Cosa succede a Nicole, quando lo capisce?
«Si sente morire, paradossalmente. Comprende che ha sbagliato tutto, che tutta la sua vita è rimessa in gioco, che deve chiedere scusa a tutti coloro che ha fatto soffrire. A cominciare da se stessa. Il meglio di te è un film di grandi percorsi emotivi e psicologici, mi ha coinvolto enormemente».
A lei è mai capitato di trovarsi davanti al bivio se perdonare o continuare ad odiare?
«All'inizio del film ero come Nicole. Terminate le riprese, invece, ho fatto tante telefonate, riannodato tanti fili. L'odio rende solo infelici. Il perdono ridà la vita. Certo: a determinate condizioni. Da anni, con la mia onlus Vite senza paura mi occupo di violenza. Si può perdonare, ma quando ci sono rispetto e amore vero».
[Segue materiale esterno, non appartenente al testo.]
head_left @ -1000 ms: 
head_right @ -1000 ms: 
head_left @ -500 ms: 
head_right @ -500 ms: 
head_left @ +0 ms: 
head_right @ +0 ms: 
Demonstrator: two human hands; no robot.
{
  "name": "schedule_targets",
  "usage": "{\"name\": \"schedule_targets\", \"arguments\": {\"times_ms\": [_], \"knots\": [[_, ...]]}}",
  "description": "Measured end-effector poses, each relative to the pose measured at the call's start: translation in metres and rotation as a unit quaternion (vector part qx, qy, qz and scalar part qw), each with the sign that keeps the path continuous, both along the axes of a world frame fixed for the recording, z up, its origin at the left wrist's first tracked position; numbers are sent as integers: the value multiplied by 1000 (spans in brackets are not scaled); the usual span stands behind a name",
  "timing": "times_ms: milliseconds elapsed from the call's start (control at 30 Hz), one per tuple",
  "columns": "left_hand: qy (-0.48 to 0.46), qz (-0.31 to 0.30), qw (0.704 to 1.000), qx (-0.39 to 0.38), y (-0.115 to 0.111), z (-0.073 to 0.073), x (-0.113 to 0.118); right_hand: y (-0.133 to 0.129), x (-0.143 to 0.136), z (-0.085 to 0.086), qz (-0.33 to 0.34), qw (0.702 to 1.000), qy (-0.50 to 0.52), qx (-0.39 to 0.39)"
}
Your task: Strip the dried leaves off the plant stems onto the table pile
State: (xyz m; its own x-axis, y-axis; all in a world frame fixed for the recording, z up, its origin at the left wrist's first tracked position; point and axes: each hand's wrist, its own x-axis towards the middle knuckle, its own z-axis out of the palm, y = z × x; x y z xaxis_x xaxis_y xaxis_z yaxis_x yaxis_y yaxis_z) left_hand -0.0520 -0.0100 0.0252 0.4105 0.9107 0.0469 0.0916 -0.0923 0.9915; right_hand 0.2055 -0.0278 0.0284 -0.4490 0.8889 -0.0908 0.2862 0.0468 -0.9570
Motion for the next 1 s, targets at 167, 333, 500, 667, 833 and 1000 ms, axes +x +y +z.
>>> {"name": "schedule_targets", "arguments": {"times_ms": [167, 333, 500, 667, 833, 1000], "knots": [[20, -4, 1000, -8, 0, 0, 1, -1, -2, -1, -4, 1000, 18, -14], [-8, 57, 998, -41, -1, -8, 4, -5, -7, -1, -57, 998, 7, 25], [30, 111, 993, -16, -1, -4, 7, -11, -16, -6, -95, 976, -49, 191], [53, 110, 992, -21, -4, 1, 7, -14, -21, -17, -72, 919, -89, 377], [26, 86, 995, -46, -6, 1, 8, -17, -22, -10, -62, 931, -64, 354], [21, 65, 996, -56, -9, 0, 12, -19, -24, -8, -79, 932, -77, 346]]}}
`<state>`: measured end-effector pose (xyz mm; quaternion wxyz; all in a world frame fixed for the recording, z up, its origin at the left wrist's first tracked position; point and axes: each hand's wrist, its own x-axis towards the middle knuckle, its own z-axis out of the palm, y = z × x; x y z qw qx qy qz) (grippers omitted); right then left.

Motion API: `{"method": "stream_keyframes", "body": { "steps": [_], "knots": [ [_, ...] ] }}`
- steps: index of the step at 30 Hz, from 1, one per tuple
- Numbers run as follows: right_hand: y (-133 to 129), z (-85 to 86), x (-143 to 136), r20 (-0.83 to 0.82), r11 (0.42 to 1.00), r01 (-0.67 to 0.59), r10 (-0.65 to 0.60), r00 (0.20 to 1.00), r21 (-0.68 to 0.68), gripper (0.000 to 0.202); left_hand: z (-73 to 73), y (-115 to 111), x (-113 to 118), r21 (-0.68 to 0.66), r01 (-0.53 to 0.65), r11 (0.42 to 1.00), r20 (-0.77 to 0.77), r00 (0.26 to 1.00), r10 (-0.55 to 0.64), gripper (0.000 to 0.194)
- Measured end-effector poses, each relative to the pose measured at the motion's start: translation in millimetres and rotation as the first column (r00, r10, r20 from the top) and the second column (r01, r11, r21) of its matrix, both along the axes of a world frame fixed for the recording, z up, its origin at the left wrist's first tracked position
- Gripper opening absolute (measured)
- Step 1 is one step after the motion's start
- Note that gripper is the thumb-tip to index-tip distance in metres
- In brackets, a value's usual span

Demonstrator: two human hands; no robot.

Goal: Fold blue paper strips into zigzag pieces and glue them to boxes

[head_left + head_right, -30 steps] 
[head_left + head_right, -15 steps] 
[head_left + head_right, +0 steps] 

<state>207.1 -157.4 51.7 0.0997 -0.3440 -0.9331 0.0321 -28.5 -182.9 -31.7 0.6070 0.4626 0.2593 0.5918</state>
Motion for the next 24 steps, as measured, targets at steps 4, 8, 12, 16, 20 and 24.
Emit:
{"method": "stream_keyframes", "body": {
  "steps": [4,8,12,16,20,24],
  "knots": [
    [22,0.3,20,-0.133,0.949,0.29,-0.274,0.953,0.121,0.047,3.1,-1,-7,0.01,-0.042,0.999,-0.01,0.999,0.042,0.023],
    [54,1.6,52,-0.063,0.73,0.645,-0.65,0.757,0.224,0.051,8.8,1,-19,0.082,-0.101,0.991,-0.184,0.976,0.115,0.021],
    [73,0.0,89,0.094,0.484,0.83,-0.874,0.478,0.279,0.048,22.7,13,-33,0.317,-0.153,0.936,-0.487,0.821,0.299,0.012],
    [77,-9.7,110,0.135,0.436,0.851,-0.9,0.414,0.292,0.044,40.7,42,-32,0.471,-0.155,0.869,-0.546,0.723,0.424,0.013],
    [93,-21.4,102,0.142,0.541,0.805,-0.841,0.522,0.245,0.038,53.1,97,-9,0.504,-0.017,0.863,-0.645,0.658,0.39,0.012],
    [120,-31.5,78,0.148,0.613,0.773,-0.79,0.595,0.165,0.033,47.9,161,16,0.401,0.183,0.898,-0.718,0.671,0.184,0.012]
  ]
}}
Perché per quindici anni è rimasta lontana dagli schermi?
«Perché stavo dietro. Ho lavorato come produttrice, ho fatto su e giù con la Cina, per progetti come la promozione del cinema italiano, e la regia di un documentario per il governo di Pechino.
Quest'anno sono trent'anni dall'uscita de Il postino di Troisi, che mi lanciò. Ancora oggi si studia in tutte le università del mondo; solo una settimana fa una scuola olandese mi ha cercato dopo averlo visto. È un film speciale. E i film speciali non hanno età. Durano per sempre».